Apr 27,2011 by alperen

image

Shows how the aggregated bit rate increases as we move into the network.
The highly asynchronous traffic loading is supported on a 2 Mbps ATM bearer
between the Node B and RNC and a 155 Mbps ATM bearer, or multiple bearers,
between the RNC and IP core. The job of the IP core is to process traffic, and (we
assume) a fair percentage of the traffic will be packetized. This is a packet-routed or,
more accurately, packet-queued network.
The radio physical layer is delivering individual users at user bit rates varying
between 15 kbps and 960 kbps. This is aggregated at the Node B onto multiple 2 Mbps
ATM wireline transport (copper access), which is aggregated via the RNC onto multiple
155 Mbps ATM (copper). This is aggregated onto 2.5, 10, or 40 Gbps copper and
optical fiber in the network core.
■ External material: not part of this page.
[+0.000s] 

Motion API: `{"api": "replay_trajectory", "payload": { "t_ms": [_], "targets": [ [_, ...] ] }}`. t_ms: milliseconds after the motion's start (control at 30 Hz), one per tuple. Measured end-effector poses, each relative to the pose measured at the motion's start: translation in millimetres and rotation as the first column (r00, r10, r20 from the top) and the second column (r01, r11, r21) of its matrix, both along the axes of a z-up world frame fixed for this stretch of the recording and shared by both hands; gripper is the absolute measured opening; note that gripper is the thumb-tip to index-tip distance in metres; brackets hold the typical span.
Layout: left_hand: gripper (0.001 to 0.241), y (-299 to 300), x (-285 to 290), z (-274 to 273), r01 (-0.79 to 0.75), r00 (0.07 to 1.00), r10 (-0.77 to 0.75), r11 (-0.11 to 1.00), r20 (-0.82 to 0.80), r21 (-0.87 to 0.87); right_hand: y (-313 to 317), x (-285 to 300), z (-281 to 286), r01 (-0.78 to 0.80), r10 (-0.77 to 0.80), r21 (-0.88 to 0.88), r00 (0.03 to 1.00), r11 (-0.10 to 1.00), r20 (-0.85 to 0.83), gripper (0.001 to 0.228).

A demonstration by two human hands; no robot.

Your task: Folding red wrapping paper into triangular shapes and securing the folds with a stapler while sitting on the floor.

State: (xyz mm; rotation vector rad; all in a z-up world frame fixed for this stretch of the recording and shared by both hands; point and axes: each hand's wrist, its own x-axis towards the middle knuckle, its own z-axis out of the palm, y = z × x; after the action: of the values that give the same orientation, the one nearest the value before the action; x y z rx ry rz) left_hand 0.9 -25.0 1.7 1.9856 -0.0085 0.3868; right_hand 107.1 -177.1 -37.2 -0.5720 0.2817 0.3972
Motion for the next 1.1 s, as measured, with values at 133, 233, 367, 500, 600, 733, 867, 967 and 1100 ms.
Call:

The IP core may also need to manage highly asynchronous
traffic from wireline ADSL/VDSL modems (offering bit rates from 56 kbps to
40 Mbps).

As throughput increases, processing speed—and processor bandwidth—increases
(see Table 11.2). Routers must classify packets, and perform framing and traffic management.
If we have added packet-level security, the router must perform a deep
packet examination on the whole packet header to determine the security context.